I’ve recently answered a question on the German Quora (https://de.quora.com/Warum-sollte-man-in-Java-lieber-auf-die-Rekursion-verzichten/answer/Markus-Toman) that stated: “Why should you refrain from recursion in Java?”.

I think we should avoid recursion by default, except if:

  • you are working in a language where recursion is essential and highly-optimized (Haskell, LISP dialects, Erlang/elixir and most other functional languages)
  • the recursive version is much easier to maintain and understand AND does not negatively affect performance to an unreasonable degree
  • the recursive algorithm is easier parallelizable (typically because of immutability)

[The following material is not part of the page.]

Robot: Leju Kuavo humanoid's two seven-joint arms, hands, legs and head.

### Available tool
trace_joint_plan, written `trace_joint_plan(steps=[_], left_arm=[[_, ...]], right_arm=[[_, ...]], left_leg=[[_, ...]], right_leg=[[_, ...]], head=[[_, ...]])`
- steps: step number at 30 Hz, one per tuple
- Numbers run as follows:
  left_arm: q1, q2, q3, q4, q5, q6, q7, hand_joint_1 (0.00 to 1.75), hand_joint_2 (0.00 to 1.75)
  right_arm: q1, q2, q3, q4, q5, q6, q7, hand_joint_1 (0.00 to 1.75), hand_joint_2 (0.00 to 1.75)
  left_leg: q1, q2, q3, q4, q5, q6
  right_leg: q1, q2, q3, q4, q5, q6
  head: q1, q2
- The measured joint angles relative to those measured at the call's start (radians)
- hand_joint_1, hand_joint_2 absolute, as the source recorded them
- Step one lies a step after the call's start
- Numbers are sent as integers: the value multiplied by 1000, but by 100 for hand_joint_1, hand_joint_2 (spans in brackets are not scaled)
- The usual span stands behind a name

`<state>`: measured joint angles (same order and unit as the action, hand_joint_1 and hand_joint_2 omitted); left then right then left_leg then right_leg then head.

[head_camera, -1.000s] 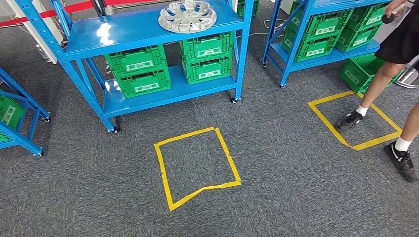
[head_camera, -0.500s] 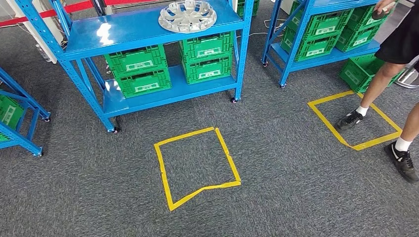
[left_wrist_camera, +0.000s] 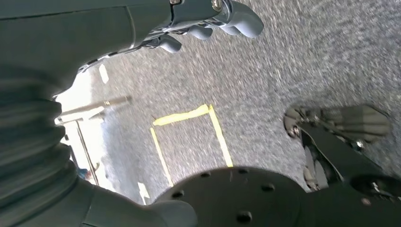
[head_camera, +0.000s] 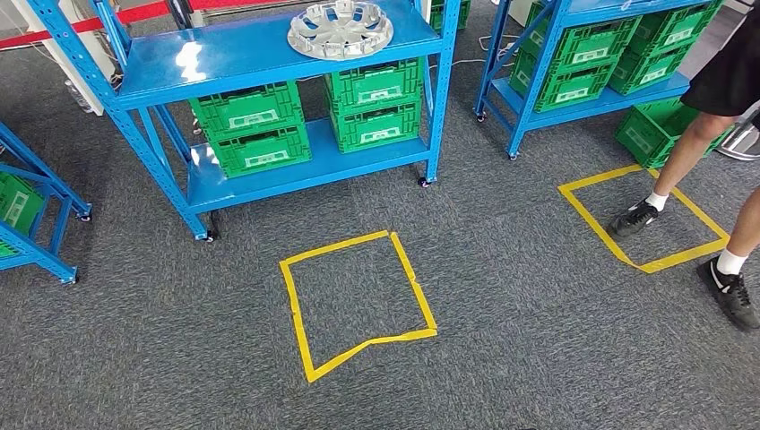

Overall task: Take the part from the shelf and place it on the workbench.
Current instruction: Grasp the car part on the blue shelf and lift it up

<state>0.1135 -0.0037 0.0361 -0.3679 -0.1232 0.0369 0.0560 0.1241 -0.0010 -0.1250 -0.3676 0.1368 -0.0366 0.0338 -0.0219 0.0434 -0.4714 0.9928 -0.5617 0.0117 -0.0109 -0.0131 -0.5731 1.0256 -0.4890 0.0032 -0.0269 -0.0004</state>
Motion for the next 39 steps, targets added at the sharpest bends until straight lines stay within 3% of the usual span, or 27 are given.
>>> trace_joint_plan(steps=[4, 6, 8, 10, 16, 25, 39], left_arm=[[-20, 1, 16, 21, -75, 23, 35, 0, 175], [-31, 1, 27, 32, -112, 33, 51, 0, 175], [-41, 1, 38, 42, -148, 41, 65, 0, 87], [-52, 1, 50, 53, -182, 48, 77, 0, 0], [-85, 1, 80, 83, -275, 67, 102, 0, 0], [-118, 0, 114, 115, -364, 84, 133, 0, 0], [-175, -6, 150, 146, -466, 99, 170, 0, 0]], right_arm=[[-21, 0, -73, 14, 86, -31, 4, 0, 175], [-35, -2, -109, 20, 128, -48, -1, 0, 87], [-54, -8, -144, 25, 170, -64, -13, 0, 0], [-80, -19, -180, 28, 214, -80, -32, 0, 0], [-201, -76, -254, 29, 341, -128, -105, 0, 0], [-452, -151, -257, 27, 520, -164, -134, 0, 0], [-840, -162, -105, -4, 809, -161, -102, 0, 0]], left_leg=[[0, 0, 0, 0, 0, 0], [0, 0, 0, 0, 0, 0], [0, 0, 0, 0, 0, 0], [0, 0, 0, 0, 0, 0], [0, 0, 0, 1, 0, 1], [0, 0, 0, 3, 2, 1], [0, -2, -1, 3, 5, 0]], right_leg=[[0, 0, 0, 0, 0, 0], [0, 0, 0, 0, 0, 0], [0, 0, 0, 0, 0, 0], [0, 0, 0, 0, 0, 0], [0, 0, 1, 0, 2, 1], [0, 0, 1, 0, 3, 2], [0, -2, 1, 1, 5, 2]], head=[[0, 0], [0, 0], [0, 0], [0, 0], [0, 0], [0, 0], [0, 0]])
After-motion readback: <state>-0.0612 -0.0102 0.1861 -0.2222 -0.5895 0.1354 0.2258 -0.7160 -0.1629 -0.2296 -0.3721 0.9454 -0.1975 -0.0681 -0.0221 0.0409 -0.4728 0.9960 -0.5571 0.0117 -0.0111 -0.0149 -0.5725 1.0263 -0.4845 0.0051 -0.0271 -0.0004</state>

In this post we discuss this topic, starting with high-level Python, going over to C++ and finally ending up in assembly.

Especially when a language does not support Tail call optimization (TCO – see also Tail Recursion – GeeksforGeeks) we have to worry about memory usage and performance and in the worst case a stack overflow. While recursion can often be beautiful and represent a solution clearer, many languages are not well-designed to handle them. So of course, if you’re a functional programmer – have fun and recurse you brain out. If you’re dealing with a language like Python, be a bit more careful.

Especially if you’re dealing with high recursion depth or many parallel tasks performing recursion.

Let’s start at a high level

Dynamic time warping in Python

A couple years ago I used an existing, recursive implementation of Dynamic time warping (DTW) with cross-entropy to map sequences of probability distributions.

The relevant part is shown here:

def calculate_backward(self, i1, i2):
'''
Calculate the dtw distance between
seq1[:i1 + 1] and seq2[:i2 + 1]
'''
if self._map.get((i1, i2)) is not None:
return self._map[(i1, i2)]

if i1 == -1 or i2 == -1:
self._map[(i1, i2)] = float('inf')
return float('inf')

min_i1, min_i2 = min((i1 - 1, i2), (i1, i2 - 1), (i1 - 1, i2 - 1),
key=lambda x: self.calculate_backward(*x) )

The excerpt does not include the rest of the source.